Mathematical Entities: Corpora and Benchmarks

Mathematics is a highly specialized domain with its own unique set of challenges. Despite this, there has been relatively little research on natural language processing for mathematical texts, and there are few mathematical language resources aimed at NLP. In this paper, we aim to provide annotated corpora that can be used to study the language of mathematics in different contexts, ranging from fundamental concepts found in textbooks to advanced research mathematics. We preprocess the corpora with a neural parsing model and some manual intervention to provide part-of-speech tags, lemmas, and dependency trees. In total, we provide 182397 sentences across three corpora. We then aim to test and evaluate several noteworthy natural language processing models using these corpora, to show how well they can adapt to the domain of mathematics and provide useful tools for exploring mathematical language. We evaluate several neural and symbolic models against benchmarks that we extract from the corpus metadata to show that terminology extraction and definition extraction do not easily generalize to mathematics, and that additional work is needed to achieve good performance on these metrics. Finally, we provide a learning assistant that grants access to the content of these corpora in a context-sensitive manner, utilizing text search and entity linking. Though our corpora and benchmarks provide useful metrics for evaluating mathematical language processing, further work is necessary to adapt models to mathematics in order to provide more effective learning assistants and apply NLP methods to different mathematical domains.

翻译：数学是一个高度专业化的领域，具有其独特的挑战。尽管如此，针对数学文本的自然语言处理研究相对较少，且面向自然语言处理的数学语言资源稀缺。

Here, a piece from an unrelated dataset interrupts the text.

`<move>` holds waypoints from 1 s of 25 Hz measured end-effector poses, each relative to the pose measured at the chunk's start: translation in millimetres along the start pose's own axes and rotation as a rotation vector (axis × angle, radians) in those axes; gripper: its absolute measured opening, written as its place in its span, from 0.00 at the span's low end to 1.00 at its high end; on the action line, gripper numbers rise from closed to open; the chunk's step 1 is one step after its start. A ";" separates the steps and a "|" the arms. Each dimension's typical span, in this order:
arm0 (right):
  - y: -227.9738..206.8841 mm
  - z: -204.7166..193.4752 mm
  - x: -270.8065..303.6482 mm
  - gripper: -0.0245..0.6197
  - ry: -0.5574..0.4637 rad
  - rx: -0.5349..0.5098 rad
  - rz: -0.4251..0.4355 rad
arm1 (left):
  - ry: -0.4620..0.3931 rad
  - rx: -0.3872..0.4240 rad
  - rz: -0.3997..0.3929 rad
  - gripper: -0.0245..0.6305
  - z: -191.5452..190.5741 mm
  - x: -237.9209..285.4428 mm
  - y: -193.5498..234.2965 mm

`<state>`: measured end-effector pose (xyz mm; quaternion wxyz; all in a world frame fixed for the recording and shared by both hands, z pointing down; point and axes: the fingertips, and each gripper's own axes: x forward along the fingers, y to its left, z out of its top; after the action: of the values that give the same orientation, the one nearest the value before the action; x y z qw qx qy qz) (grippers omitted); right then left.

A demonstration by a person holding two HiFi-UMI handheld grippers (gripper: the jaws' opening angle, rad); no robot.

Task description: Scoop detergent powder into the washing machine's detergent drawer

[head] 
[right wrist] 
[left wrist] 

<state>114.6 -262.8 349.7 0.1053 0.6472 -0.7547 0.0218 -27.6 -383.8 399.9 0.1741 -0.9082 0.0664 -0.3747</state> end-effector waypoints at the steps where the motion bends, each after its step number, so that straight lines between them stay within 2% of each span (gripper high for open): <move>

本文旨在提供带标注的语料库，用于研究不同语境下的数学语言，范围涵盖从教科书中的基础概念到高级研究数学。我们通过神经解析模型和部分人工干预对语料库进行预处理，提供词性标注、词元及依存树。总计在三个语料库中提供182,397个句子。随后，我们利用这些语料库测试和评估若干值得关注的自然语言处理模型，以展示它们适应数学领域的程度，并为探索数学语言提供实用工具。我们基于从语料库元数据中提取的基准测试，评估了多种神经与符号模型，结果表明术语抽取和定义抽取任务难以直接推广至数学领域，需要额外工作才能在这些指标上取得良好性能。最后，我们开发了一个学习助手，通过文本搜索和实体链接以语境敏感的方式提供对这些语料库内容的访问。尽管我们的语料库和基准测试为评估数学语言处理提供了有用指标，仍需进一步工作使模型适应数学领域，以提供更有效的学习助手并将自然语言处理方法应用于不同的数学领域。